TASK GOAL:
Scan the material below for the word "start", then copy every line in which it appears.

====== SOURCE MATERIAL ======

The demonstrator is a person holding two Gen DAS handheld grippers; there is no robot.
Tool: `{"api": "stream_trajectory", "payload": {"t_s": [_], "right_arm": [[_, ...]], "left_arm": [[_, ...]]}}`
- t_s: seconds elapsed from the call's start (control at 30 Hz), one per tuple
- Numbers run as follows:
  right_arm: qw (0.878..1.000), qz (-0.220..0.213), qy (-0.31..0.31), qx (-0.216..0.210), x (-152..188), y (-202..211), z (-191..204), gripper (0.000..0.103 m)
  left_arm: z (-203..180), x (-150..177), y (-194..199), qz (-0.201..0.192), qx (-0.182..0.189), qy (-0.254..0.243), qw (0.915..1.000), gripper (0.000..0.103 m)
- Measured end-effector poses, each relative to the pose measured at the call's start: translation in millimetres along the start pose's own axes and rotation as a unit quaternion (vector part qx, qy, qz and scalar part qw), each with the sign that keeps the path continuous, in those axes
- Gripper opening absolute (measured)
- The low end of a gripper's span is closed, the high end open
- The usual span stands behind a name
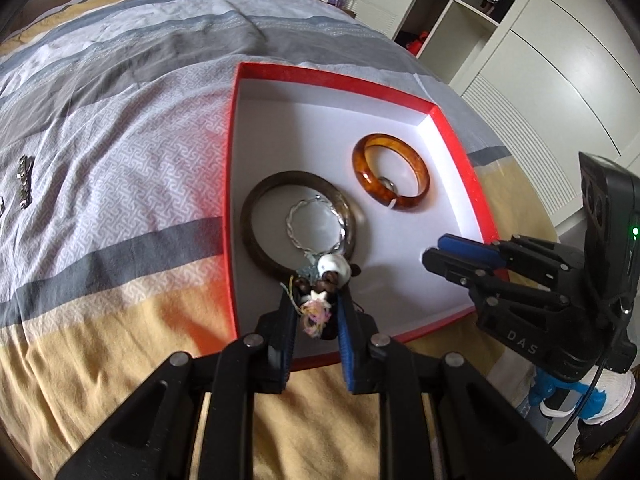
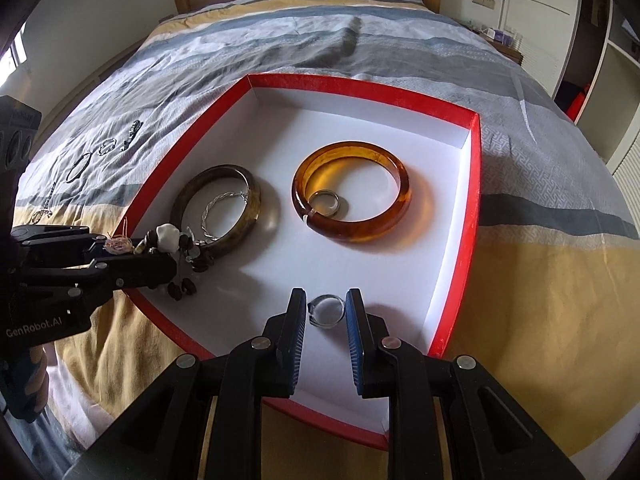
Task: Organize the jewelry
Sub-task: 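Carry the beaded bracelet and silver ring into the red box and release, then withdraw both tools from the box toward the remaining jewelry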
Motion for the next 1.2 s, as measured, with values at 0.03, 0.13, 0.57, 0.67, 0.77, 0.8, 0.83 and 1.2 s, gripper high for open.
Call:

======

TASK OUTPUT:
- t_s: seconds elapsed from the call's start (control at 30 Hz), one per tuple
- Measured end-effector poses, each relative to the pose measured at the call's start: translation in millimetres along the start pose's own axes and rotation as a unit quaternion (vector part qx, qy, qz and scalar part qw), each with the sign that keeps the path continuous, in those axes

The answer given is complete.